Despite the British Conquest of Acadia in 1710, Nova Scotia remained primarily occupied by Catholic Acadians and Mi'kmaq. Father Le Loutre's War began when Edward Cornwallis arrived to establish Halifax with 13 transports on June 21, 1749. Some Mi'kmaq believed the British were violating earlier treaties (1726), which were signed after Father Rale's War. The British quickly began to build other settlements. To guard against Mi'kmaq, Acadian and French attacks on the new Protestant settlements, British fortifications were erected in Halifax (1749), Dartmouth (1750), Bedford (Fort Sackville) (1751), Lunenburg (1753) and Lawrencetown (1754).

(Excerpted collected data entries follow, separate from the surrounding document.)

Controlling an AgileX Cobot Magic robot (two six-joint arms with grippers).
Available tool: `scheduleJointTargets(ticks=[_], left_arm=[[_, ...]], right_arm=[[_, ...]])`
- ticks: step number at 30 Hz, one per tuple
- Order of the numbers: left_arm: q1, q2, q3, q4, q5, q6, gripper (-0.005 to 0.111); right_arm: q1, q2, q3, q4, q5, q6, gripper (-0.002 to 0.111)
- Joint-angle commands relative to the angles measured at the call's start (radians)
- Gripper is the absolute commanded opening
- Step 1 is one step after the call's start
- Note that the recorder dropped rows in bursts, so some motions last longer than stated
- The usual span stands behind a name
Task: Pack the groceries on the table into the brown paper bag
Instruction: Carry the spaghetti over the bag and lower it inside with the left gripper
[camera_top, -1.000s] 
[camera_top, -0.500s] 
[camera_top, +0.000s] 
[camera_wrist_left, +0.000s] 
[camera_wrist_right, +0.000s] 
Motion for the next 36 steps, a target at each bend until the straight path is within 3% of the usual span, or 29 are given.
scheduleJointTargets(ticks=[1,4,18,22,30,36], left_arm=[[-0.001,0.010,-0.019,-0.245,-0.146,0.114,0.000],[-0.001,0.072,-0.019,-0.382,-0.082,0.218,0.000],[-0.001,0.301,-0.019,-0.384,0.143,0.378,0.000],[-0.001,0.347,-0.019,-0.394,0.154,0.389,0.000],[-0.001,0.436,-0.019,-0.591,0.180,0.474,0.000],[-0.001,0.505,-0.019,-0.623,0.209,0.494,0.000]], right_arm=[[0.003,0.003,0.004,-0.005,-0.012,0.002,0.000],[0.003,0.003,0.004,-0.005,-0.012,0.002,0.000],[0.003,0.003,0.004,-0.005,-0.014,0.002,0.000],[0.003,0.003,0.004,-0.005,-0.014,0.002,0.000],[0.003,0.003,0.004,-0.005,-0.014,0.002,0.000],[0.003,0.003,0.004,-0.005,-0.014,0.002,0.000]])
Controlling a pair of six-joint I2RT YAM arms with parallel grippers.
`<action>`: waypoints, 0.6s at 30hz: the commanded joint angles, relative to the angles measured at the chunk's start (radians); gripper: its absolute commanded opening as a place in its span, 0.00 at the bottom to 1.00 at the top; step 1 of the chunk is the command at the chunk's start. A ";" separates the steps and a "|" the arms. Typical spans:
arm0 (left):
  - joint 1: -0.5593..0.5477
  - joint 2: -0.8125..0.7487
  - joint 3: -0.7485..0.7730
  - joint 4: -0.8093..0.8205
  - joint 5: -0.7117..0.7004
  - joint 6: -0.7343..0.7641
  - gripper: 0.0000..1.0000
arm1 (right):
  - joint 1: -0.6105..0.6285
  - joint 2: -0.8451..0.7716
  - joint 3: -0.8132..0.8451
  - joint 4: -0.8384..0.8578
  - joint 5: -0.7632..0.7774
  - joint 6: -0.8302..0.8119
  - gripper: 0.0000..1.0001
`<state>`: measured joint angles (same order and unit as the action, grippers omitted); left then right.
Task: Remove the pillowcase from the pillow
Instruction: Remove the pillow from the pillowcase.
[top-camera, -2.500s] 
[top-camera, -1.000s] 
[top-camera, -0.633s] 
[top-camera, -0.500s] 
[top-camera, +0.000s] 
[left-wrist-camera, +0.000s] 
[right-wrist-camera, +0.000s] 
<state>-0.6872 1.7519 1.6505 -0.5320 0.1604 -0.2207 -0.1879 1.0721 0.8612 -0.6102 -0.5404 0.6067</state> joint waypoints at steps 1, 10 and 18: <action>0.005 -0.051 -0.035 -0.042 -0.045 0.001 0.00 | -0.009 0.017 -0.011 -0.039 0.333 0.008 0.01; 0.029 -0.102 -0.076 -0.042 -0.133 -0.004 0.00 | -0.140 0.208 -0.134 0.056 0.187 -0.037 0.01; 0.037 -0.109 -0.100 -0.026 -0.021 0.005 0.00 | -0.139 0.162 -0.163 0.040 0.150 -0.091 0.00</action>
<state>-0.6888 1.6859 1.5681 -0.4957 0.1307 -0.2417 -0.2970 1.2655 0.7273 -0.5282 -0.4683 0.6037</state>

Within 18 months of establishing Halifax, the British also took firm control of peninsula Nova Scotia by building fortifications in all the major Acadian communities: present-day Windsor (Fort Edward); Grand-Pré (Fort Vieux Logis) and Chignecto (Fort Lawrence). A British fort already existed at the other major Acadian centre of Annapolis Royal, Nova Scotia. Cobequid remained without a fort.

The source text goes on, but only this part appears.